The likelihood school affirms that likelihood ratios are the basic tool of inference. The likelihood is the (conjugate) probability of observed data D, conditional on the hypothesis A being true.
![\[L = Pr(D|A)\]](https://vaszar.org/wordpress/wp-content/ql-cache/quicklatex.com-34247c6f63df51ac6459545bc52a22a2_l3.png "Rendered by QuickLaTeX.com")
Given two hypotheses, A and B, it is meaningless to assess evidence except by comparing the evidence favoring hypothesis A over hypothesis B. According to the law of likelihood, the degree to which the evidence supports one hypothesis over the other is the ratio of the two probabilities, or likelihood ratio (LR), which ultimately reduces to
![\[LR_{A/B}=\frac{L(A|D)}{L(B|D)}\]](https://vaszar.org/wordpress/wp-content/ql-cache/quicklatex.com-7dede644c96f949417c77b420252ca19_l3.png "Rendered by QuickLaTeX.com")

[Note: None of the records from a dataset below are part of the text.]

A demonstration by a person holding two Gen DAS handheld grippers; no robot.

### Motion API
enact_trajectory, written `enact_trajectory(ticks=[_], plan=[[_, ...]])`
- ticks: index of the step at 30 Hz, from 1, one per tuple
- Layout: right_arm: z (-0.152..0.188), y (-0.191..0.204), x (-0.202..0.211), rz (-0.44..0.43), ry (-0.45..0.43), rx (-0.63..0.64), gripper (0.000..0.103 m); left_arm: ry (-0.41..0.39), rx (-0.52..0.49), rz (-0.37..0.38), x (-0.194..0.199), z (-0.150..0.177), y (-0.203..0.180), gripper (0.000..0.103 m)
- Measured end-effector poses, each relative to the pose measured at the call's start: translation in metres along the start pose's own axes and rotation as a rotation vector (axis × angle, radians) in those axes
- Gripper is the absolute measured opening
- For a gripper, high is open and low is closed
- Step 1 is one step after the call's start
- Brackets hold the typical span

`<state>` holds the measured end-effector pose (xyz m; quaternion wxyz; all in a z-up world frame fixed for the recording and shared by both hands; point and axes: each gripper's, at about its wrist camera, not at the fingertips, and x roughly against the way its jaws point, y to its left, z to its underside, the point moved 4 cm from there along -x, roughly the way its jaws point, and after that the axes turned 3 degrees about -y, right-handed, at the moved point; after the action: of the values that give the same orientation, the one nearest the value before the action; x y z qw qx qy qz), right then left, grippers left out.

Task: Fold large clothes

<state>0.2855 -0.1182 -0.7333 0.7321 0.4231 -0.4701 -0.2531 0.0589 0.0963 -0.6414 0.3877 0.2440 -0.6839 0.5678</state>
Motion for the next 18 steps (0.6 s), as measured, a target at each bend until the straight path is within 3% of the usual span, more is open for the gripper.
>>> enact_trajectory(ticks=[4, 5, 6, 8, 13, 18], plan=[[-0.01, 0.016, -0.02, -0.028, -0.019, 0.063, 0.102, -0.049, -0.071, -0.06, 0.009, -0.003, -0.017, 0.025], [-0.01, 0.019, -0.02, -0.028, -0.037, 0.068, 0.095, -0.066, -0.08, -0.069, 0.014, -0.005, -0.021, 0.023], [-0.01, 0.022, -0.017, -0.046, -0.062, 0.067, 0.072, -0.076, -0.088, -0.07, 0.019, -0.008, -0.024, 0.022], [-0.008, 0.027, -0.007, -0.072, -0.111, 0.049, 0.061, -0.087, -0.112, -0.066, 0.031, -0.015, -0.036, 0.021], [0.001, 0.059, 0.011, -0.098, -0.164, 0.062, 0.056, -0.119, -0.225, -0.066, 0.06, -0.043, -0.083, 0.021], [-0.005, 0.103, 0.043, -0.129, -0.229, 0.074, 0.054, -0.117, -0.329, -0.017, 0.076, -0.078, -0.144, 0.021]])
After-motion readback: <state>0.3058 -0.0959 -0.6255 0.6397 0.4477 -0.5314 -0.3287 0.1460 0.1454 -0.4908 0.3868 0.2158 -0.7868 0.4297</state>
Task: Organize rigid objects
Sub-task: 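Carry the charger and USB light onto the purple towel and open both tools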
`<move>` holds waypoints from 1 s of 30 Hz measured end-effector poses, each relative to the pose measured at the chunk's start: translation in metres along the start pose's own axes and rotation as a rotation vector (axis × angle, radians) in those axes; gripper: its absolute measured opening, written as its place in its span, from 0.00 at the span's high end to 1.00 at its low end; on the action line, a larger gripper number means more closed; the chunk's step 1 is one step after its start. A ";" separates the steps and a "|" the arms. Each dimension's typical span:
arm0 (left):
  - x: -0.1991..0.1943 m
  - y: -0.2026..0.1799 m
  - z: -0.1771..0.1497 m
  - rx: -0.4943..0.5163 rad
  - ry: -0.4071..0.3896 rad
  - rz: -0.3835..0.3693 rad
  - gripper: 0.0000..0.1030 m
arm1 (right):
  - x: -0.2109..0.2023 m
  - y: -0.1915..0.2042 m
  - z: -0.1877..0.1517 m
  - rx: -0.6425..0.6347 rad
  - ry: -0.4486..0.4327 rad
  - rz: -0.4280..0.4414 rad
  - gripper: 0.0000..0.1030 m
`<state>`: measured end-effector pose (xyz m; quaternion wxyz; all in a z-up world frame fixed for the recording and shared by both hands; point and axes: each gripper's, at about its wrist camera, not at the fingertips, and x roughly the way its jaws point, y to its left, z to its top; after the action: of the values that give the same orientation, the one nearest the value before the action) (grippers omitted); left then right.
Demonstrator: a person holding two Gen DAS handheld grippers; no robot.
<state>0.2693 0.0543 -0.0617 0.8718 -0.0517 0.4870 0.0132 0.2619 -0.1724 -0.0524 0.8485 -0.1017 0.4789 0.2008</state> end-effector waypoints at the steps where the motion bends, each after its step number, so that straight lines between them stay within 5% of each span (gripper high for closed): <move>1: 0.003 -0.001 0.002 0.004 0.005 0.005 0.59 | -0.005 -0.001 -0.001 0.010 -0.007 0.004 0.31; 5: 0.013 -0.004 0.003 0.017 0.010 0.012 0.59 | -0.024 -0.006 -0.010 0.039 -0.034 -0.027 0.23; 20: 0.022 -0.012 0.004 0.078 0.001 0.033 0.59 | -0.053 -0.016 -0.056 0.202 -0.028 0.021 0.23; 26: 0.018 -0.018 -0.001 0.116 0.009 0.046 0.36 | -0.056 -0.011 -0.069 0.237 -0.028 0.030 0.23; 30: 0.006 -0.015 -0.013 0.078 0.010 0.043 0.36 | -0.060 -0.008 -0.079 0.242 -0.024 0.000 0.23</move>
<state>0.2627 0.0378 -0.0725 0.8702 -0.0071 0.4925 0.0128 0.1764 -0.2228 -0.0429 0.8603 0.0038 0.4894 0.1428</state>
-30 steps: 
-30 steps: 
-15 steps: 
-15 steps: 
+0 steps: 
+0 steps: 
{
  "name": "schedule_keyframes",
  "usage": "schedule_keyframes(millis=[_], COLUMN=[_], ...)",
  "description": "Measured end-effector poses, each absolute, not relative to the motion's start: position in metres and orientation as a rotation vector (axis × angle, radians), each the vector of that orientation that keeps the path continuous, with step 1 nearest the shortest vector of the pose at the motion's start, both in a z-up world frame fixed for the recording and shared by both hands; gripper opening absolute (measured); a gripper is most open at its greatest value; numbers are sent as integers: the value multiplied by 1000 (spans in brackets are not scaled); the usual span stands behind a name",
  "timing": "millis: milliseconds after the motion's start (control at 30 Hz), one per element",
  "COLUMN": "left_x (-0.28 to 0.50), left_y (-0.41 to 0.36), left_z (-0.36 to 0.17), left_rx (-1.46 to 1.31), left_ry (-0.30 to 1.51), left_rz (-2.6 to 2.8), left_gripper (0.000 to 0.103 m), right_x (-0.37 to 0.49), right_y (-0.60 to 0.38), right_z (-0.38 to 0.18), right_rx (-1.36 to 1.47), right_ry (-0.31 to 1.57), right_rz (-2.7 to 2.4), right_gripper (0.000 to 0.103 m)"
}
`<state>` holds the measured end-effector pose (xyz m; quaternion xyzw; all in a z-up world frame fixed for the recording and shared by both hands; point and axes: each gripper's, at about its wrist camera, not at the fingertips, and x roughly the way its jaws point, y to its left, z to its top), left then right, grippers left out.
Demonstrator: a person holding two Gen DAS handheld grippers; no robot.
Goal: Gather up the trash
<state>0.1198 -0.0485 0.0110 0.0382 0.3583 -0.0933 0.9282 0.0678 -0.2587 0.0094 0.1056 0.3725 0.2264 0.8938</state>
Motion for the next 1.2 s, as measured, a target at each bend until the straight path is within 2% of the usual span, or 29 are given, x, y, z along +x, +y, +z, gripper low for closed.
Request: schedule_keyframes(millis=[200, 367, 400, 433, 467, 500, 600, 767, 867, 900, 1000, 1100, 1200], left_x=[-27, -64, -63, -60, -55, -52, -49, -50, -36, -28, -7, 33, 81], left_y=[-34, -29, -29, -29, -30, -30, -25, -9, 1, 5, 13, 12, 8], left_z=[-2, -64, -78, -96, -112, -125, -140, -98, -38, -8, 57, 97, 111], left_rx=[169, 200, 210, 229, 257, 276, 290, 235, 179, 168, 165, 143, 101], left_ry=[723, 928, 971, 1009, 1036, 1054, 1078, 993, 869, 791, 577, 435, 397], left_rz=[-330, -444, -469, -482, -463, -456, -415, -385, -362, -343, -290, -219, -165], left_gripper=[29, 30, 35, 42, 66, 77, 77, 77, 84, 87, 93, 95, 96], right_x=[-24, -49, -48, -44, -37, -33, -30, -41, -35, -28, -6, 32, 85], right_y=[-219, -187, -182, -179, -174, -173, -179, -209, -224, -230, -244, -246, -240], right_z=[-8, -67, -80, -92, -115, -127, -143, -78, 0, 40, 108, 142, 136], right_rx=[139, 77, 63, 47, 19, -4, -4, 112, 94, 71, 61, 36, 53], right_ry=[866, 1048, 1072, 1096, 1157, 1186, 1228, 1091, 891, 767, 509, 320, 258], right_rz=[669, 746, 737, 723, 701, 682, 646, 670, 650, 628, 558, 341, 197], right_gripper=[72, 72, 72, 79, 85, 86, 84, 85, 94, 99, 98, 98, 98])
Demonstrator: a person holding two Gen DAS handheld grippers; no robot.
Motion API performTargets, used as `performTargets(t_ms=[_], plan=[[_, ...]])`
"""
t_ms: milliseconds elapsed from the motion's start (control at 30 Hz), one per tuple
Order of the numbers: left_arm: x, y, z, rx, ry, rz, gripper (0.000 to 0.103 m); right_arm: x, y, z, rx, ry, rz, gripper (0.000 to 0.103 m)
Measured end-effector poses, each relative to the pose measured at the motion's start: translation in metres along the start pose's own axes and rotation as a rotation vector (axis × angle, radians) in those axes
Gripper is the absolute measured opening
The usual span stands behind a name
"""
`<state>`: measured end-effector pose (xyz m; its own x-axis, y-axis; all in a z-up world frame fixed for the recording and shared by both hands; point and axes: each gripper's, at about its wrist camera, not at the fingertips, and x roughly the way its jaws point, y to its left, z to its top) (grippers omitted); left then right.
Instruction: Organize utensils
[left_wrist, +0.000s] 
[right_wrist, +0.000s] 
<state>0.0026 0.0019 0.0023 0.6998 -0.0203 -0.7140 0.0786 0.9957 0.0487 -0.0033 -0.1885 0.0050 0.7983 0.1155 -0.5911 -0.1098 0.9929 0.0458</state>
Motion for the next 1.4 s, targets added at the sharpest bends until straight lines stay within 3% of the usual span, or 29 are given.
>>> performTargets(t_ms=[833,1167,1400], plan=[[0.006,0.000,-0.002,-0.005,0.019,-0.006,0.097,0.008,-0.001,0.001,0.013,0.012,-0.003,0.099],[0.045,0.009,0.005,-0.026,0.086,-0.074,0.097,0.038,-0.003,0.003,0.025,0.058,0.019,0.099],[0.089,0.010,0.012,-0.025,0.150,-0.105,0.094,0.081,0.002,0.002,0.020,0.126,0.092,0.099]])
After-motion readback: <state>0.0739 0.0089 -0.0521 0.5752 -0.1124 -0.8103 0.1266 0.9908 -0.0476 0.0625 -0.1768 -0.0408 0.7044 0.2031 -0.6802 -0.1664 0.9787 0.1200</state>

Odds ratios (OR) have a similar form because odds ratios are ratios of the likelihood of the occurrence of an event versus its non-occurrence.
A LR is a tool for quantifying the strength of evidence, while NHSTs are decision procedures. The LR ranges from zero to infinity, with 1 being equipoise, and values above 32 arbitrarily defined as strong evidence, and values over 8 as medium strong evidence.